ーーあ……、見えたんだ。山崎さんには、沖田さんが私に口づけをしている様に見えたんだわ。


「してませんからっ! 本当にしていません。沖田さんは私に耳元で教えてくれたんです。早く、山崎さんに想いを伝えないと、他の女の人に取られてしまうと」

「……え!」


 今度は山崎が驚いている。椿は沖田と口づけをしていないと言い、それどころか自分が他の女に取られると椿は言った。
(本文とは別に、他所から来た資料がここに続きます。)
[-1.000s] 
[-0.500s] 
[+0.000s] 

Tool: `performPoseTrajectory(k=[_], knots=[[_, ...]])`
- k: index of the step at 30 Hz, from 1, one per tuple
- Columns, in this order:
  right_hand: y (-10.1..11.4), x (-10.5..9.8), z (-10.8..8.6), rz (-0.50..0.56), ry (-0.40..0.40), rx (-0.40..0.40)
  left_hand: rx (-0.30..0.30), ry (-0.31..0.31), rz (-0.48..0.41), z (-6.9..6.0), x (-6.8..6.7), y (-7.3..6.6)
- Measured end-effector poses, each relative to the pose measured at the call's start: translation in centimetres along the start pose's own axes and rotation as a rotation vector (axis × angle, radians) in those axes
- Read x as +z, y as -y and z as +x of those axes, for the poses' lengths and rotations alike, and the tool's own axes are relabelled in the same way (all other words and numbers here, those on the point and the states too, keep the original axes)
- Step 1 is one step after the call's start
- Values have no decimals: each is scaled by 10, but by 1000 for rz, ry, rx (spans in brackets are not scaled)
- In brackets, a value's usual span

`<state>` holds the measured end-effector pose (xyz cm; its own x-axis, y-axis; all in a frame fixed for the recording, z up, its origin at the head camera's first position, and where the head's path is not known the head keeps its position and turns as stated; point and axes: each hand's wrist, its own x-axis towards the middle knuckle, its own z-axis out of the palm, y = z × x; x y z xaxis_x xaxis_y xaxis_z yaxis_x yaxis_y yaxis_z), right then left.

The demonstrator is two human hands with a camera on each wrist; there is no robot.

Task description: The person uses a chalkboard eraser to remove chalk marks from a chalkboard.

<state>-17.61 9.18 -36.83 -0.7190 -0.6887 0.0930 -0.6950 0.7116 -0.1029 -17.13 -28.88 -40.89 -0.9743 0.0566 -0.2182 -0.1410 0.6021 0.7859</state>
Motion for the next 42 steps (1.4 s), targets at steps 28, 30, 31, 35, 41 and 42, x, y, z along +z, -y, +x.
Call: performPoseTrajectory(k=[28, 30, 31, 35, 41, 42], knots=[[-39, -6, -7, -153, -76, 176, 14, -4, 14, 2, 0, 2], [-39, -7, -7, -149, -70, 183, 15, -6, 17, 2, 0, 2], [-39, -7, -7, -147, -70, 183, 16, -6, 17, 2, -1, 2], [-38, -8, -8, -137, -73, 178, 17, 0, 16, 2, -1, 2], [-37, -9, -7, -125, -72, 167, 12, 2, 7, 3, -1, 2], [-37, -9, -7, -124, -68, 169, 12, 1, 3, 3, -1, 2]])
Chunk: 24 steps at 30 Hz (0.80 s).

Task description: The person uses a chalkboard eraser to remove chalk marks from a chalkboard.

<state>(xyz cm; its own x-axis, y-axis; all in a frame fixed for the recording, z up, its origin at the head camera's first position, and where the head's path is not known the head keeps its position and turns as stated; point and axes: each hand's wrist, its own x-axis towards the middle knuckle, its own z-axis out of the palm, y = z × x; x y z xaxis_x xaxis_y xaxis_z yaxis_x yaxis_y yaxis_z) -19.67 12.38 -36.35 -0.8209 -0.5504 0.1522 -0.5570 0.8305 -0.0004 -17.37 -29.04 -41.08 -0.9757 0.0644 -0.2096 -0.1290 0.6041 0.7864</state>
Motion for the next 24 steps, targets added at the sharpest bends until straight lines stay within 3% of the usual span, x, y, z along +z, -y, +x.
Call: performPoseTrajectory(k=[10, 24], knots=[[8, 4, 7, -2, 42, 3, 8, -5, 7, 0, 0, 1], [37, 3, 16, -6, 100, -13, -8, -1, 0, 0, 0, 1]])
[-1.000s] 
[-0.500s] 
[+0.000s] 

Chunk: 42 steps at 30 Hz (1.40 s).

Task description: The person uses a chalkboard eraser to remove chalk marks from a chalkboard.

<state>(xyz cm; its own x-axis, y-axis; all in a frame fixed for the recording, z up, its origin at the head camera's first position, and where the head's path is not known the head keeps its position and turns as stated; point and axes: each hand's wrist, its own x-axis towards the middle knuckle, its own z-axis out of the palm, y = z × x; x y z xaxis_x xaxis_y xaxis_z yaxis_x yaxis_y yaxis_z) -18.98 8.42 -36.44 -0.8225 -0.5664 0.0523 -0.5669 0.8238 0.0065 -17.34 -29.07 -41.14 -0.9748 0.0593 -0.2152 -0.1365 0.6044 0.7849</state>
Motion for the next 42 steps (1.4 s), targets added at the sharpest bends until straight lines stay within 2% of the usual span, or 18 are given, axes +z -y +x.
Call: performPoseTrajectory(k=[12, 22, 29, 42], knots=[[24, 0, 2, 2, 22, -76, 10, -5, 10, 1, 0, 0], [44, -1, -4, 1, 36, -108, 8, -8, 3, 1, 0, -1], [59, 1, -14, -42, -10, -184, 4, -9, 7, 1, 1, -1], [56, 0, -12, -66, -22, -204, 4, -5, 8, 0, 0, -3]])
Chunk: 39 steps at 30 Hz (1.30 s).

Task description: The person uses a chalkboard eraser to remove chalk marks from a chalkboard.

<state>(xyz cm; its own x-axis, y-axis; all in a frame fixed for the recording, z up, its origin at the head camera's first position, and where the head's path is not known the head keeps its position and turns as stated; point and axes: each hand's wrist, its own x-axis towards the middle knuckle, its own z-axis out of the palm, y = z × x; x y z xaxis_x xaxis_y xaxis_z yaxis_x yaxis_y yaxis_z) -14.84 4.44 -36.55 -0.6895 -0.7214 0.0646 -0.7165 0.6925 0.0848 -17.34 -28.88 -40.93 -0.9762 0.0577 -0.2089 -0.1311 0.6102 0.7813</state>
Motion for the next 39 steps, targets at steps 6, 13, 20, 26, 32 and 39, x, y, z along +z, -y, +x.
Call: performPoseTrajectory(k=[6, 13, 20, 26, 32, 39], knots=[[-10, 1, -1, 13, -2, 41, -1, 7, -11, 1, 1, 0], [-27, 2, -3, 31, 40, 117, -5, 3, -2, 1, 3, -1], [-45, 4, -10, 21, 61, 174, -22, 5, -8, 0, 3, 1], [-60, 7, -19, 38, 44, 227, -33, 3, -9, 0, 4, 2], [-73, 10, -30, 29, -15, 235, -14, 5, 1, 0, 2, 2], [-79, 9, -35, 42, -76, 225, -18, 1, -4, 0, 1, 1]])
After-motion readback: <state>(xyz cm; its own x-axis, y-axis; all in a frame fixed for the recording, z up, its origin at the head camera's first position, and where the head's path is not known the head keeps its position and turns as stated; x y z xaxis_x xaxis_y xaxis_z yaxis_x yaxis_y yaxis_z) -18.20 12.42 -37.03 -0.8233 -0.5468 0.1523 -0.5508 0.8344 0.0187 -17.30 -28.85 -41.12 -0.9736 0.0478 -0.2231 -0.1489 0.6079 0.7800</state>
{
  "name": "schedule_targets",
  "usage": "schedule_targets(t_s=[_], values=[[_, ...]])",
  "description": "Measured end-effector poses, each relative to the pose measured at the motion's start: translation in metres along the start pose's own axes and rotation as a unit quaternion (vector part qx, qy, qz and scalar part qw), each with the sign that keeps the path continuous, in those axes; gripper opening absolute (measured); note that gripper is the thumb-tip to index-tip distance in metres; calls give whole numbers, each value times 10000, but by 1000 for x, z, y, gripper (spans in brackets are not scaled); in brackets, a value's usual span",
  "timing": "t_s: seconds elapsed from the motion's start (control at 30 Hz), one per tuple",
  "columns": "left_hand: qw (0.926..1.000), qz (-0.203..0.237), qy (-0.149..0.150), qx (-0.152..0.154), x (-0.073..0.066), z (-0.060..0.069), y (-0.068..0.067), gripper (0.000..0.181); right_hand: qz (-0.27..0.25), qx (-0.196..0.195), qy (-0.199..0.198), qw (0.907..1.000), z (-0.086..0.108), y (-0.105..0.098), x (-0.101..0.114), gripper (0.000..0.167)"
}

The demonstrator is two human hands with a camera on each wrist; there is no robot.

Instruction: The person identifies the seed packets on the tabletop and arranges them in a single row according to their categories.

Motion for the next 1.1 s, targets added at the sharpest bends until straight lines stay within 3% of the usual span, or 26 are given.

 椿は必死だった。こんなことで誤解されては堪らない。どうにかして自分の気持ちを伝え、山崎に信じてもらわなければならない。切羽詰まった椿は、何を思っのか山崎の襟元を掴んで、自分にぐいと引き寄せた。突然のことに山崎はされるがままだ。


「椿さんっ」

「私がお慕いしているのは、あなたです! 三日も姿を消し、何の任務かも知らず安否が気になり居ても立ってもいられなくなって、副長の部屋に押し掛けたのです!」

「……え」

「あのまま副長の部屋に居たら邪魔になるからと、沖田さんが部屋を貸してくださったんです。悪いのは全部、私なのです」


 言い終わった椿は山崎の襟元から手を放し、深々と頭を下げた。


「私は迷惑ばかりかけています。もう追い掛けたりしませんからっ。怒らないで、くだ、さいっ」


 再び、畳に椿の涙が雨漏りのように音をたてて落ち始めた。それを見た山崎は、トンと胸のつかえが取れた事に気が付く。自分が何故こんなに怒ったのか、どうしてこんなに取り乱してしまったのか。副長から何故あんな事を言われたのか。

 それは、自分が椿に惚れているからだと。


 山崎は今にも泣き崩れそうな椿の肩をそっと自分に引き寄せた。涙で濡れた愛らしい女の顔が山崎の胸にあたった。山崎は椿の体を壊れ物を扱うように、誰かから隠すようにそっと両の腕で包み込む。


「え……山崎っ、さん?」


 山崎の突然の抱擁に椿の心臓は煩く打ち始めた。